The grave of the returning knight is a man's grave from around 370 BC. BC, which was found in a necropolis near Paestum . His remains are kept under inventory numbers 5021 to 5024 in the National Archaeological Museum there.

Grave slabs

The four walls of the box grave painted on the inside have been preserved. They formed a burial chamber in the form of a house with a gable roof. The pentagonal plate on the east side, where the head of the buried person once lay, shows the motif of the returning knight, after whom the grave was named. The man is sitting barefoot, but in a helmet and armor, on a horse with a lantern, striding to the left, in reddish-brown paint . Two lances, on which apparently a trophy from a fight, a shield, hangs, lie over his shoulder. The knight is welcomed by a woman in a long, red-braided robe, who holds out a black drinking vessel with her right hand, while another vessel hangs down from her left hand. This second vessel is very small compared to the first and therefore probably represents the jug from which the donation was poured onto the grave, so that in this scene the return and departure of the deceased are shown united.

While the female figure with her black shoes is standing directly on the broad, red-brown field that delimits the painting at the bottom - as on the three other panels too - the horse strides across another surface, indicated by pale wavy lines and plant structures. The unclothed parts of the body of the two people are represented by dark outlines and have the same white color as the background of the fresco.

The heads of the rider and the horse as well as the lance tips also protrude into the gable of the plate, which is divided approximately halfway up by a horizontal red line, above which there is still a wreath. The two sides of the pediment are also framed by red lines.

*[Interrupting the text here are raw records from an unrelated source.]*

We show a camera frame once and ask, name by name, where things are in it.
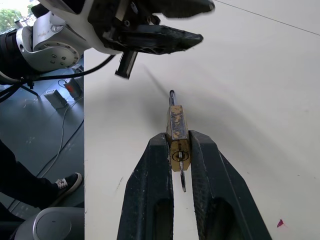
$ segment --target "gray floor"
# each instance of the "gray floor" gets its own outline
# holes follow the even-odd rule
[[[50,75],[72,74],[71,69],[61,69]],[[8,86],[0,85],[0,91]],[[43,96],[47,90],[57,89],[67,99],[69,104],[75,100],[68,91],[58,85],[58,80],[39,81],[35,83],[34,91],[40,97],[19,89],[8,100],[0,103],[0,139],[13,151],[16,160],[28,170],[41,176],[53,162],[58,153],[62,137],[62,121],[66,108],[55,110]],[[74,172],[84,174],[84,105],[80,99],[71,109],[69,108],[64,120],[63,145],[71,138],[61,151],[57,161],[47,172],[45,178],[51,182],[62,179]],[[84,201],[84,187],[61,202],[60,206],[75,206]],[[0,202],[12,212],[26,219],[40,210],[0,193]]]

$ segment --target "white table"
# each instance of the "white table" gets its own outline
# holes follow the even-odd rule
[[[320,31],[319,1],[228,3]],[[85,77],[86,239],[116,239],[127,180],[149,139],[165,131],[170,89],[189,129],[211,136],[243,176],[272,238],[318,239],[320,36],[219,2],[214,14],[162,23],[204,41],[139,54],[129,81],[114,76],[120,56]],[[107,57],[87,50],[85,69]],[[175,240],[198,239],[190,169],[186,187],[173,174]]]

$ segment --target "screw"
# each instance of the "screw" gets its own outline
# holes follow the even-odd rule
[[[124,24],[126,27],[129,27],[129,26],[130,26],[130,22],[129,22],[128,20],[125,20],[125,21],[123,22],[123,24]]]

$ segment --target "sneaker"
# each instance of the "sneaker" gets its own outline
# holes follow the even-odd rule
[[[63,179],[58,179],[53,183],[58,187],[58,195],[56,200],[49,207],[55,207],[62,199],[73,193],[81,185],[81,182],[82,175],[77,172]]]

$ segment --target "window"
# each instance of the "window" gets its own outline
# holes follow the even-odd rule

Elements of the funeral games can be seen on the longitudinal panels. The southern panel shows on the left a boxing match being watched by a flute player, and on the right, separated from the left by a pillar indicated almost exactly in the middle, two naked warriors protected with helmets and shields are and carry out gun fights. To their right, a referee in a long robe, who is just raising his hand, is watching the fight scene. In addition to the column, representations of trees are used as structuring elements.

Fighter and referee
The front team

While the flute player and the referee are only drawn with thin, dark outlines like the figures on the east plate, the contours of the fighters are each reinforced by a broad brown brushstroke. At the top, the painting is completed by two red lines between which a second motif can be seen. A scene from a chariot race can be seen on the northern plate; two couples pursue each other. The driver in front is apparently just behind the pillar, which can also be found here and shows a broad brown contour line on one side, into a curve and has pulled the reins of his horses, the one behind drives his animals to run with loose reins. A wreath or garland of leafy twigs hangs down over the horse's back, the upper end is designed the same as on the opposite plate. Here, too, gaps in the painting are filled with vegetable elements. The groups of people on the longitudinal plates can be found in a similar way, for example in the grave of pomegranates .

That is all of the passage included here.